Nambe Drugs staff and volunteers with two vaccine recipients at a COVID-19 vaccine clinic at Los Alamos High School in New Mexico.

Nambe Drugs staff and volunteers with two vaccine recipients at a COVID-19 vaccine clinic at Los Alamos High School in New Mexico.

For Frances and Tom Lovett, no barrier is great enough to keep them from administering COVID-19 vaccine to a member of their community. Their vaccine efforts over the course of the last year have been marked by creative solutions in tricky situations.

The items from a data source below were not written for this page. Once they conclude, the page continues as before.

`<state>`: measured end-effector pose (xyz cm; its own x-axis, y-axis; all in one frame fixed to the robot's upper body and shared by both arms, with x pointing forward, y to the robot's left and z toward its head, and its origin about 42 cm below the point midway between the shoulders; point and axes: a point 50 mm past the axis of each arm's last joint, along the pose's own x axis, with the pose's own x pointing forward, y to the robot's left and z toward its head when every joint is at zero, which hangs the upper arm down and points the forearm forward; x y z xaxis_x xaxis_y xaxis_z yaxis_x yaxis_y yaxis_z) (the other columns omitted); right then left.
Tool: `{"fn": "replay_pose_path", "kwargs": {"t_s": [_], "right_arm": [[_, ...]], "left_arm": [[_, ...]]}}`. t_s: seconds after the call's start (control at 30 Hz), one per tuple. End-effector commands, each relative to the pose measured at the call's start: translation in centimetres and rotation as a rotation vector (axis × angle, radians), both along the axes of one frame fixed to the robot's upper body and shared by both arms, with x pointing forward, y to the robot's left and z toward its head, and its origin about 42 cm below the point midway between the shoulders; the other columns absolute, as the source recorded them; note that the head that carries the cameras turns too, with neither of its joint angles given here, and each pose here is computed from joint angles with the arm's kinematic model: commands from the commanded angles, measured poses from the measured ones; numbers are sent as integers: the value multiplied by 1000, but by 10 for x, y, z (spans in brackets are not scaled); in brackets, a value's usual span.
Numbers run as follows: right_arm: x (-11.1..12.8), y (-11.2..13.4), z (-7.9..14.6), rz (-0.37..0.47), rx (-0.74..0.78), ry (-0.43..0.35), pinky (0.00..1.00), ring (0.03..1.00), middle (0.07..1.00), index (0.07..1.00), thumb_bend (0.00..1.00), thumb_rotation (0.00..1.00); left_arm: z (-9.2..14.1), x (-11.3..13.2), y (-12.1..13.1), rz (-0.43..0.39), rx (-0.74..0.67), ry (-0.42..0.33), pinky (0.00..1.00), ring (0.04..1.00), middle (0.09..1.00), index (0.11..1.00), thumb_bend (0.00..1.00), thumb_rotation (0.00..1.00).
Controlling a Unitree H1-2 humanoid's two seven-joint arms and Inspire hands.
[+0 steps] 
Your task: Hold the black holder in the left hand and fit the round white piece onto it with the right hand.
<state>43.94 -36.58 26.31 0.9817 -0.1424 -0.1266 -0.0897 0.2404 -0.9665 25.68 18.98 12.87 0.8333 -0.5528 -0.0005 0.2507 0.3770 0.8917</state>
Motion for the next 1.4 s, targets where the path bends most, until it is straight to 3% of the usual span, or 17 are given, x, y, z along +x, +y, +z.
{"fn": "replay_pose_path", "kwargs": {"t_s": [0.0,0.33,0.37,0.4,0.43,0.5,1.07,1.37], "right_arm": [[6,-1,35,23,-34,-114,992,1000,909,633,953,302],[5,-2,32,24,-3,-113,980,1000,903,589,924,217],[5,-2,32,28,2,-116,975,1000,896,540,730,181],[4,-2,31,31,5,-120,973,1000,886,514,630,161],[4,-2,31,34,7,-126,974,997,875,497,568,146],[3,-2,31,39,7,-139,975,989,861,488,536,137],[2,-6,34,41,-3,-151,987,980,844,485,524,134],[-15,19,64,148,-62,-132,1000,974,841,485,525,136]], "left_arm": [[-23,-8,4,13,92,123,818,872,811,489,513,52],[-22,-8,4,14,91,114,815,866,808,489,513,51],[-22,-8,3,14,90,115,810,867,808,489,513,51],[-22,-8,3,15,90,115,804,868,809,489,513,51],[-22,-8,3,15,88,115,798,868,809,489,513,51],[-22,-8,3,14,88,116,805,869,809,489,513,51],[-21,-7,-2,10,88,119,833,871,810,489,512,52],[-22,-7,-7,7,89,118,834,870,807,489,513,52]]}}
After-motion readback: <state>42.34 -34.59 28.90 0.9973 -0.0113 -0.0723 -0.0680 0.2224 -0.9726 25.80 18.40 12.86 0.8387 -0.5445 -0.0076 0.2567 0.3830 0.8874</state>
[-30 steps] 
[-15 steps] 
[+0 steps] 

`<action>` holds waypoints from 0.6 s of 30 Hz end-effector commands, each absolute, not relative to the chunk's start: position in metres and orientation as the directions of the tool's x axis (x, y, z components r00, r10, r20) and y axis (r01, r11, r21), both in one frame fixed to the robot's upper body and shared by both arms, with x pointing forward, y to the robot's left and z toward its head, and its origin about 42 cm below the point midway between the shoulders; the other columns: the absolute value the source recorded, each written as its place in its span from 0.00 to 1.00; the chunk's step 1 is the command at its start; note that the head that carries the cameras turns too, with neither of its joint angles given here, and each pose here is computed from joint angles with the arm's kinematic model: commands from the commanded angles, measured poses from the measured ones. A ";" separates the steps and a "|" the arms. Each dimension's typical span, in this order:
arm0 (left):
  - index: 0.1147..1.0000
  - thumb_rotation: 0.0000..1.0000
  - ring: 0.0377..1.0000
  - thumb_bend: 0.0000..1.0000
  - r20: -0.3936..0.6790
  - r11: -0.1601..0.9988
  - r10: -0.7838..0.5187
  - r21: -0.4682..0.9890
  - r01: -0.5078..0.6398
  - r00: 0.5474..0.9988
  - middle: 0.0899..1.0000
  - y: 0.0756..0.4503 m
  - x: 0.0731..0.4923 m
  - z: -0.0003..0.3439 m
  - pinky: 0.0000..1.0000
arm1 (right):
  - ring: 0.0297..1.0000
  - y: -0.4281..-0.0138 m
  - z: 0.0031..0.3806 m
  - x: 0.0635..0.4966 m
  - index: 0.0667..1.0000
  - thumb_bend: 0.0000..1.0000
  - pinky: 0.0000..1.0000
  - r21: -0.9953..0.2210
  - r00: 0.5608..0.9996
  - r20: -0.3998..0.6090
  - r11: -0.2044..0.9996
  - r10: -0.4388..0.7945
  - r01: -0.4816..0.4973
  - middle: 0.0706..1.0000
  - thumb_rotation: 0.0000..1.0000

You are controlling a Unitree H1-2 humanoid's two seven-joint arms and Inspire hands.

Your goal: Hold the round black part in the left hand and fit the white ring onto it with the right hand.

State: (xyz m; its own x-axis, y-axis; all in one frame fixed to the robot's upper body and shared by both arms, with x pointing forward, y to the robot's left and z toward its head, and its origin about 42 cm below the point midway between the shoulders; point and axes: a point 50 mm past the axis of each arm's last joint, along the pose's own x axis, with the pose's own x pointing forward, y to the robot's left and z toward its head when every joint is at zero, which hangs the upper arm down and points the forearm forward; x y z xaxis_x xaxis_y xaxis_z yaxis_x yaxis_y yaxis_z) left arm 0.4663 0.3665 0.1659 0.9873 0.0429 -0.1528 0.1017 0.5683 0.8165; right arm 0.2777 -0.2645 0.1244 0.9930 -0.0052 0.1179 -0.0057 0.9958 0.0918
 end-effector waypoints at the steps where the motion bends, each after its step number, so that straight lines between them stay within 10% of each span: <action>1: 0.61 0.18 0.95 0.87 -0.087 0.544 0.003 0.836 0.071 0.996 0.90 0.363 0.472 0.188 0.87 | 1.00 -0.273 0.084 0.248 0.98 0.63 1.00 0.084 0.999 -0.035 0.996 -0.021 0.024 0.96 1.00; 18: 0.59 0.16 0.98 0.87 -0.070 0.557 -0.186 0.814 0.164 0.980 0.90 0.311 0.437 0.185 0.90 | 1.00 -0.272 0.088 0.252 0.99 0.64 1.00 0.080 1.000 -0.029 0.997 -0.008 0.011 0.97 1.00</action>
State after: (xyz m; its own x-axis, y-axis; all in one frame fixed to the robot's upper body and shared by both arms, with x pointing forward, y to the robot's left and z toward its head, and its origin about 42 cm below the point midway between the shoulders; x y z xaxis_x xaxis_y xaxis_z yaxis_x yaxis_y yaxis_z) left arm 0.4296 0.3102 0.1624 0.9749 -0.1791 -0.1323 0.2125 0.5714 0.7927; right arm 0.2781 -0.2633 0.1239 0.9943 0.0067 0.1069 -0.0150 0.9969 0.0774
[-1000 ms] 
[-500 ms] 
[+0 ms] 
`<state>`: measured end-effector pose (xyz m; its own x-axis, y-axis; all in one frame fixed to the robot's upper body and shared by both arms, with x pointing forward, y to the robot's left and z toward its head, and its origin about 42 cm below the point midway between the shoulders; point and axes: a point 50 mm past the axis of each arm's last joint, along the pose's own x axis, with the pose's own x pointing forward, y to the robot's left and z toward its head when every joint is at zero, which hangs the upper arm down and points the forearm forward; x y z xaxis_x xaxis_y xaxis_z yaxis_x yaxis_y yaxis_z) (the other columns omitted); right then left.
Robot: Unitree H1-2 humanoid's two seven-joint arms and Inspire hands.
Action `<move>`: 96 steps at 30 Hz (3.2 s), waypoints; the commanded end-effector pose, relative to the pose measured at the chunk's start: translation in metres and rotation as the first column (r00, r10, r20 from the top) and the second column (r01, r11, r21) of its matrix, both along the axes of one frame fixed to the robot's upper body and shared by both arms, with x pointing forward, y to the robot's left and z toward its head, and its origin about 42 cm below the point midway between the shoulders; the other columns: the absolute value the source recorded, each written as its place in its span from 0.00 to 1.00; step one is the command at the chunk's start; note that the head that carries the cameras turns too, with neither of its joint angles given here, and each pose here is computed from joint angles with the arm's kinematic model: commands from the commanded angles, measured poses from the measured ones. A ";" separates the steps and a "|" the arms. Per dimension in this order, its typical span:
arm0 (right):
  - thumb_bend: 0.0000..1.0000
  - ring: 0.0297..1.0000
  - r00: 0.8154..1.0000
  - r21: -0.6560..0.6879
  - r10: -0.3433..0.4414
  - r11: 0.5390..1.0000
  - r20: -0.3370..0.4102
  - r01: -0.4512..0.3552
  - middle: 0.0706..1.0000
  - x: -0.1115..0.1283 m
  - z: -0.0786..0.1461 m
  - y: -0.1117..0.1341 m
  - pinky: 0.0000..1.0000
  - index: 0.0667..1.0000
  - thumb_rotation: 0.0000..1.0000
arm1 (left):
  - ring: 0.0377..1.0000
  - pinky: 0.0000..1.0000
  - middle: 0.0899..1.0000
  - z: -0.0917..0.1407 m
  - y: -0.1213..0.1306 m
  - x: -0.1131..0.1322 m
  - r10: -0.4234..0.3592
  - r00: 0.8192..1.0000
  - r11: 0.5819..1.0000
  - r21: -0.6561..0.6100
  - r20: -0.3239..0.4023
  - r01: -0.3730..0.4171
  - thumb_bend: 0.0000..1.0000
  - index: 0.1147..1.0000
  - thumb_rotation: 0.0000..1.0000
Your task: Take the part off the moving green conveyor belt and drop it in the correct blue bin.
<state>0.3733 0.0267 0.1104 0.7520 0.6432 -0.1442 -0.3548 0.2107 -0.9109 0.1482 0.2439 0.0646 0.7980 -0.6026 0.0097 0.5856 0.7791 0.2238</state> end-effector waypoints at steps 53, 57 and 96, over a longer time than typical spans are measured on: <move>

“Anything and everything we can do to vaccinate the members of our community—we’ll do it,” says Frances Lovett, PhC, who is a pharmacist clinician at Alma Family Medicine in Santa Fe, New Mexico. She and her husband, Tom Lovett, BSPharm, own Nambe Drugs in Santa Fe and Los Alamos.

On a snowy Valentine’s Day 2021, when an older adult couldn’t navigate her way across the icy pavement into the local high school gym to receive her vaccine, Frances Lovett sent word for the patient to wait in her car. Then the pharmacist gingerly tiptoed across the ice to the patient’s car to administer the vaccine.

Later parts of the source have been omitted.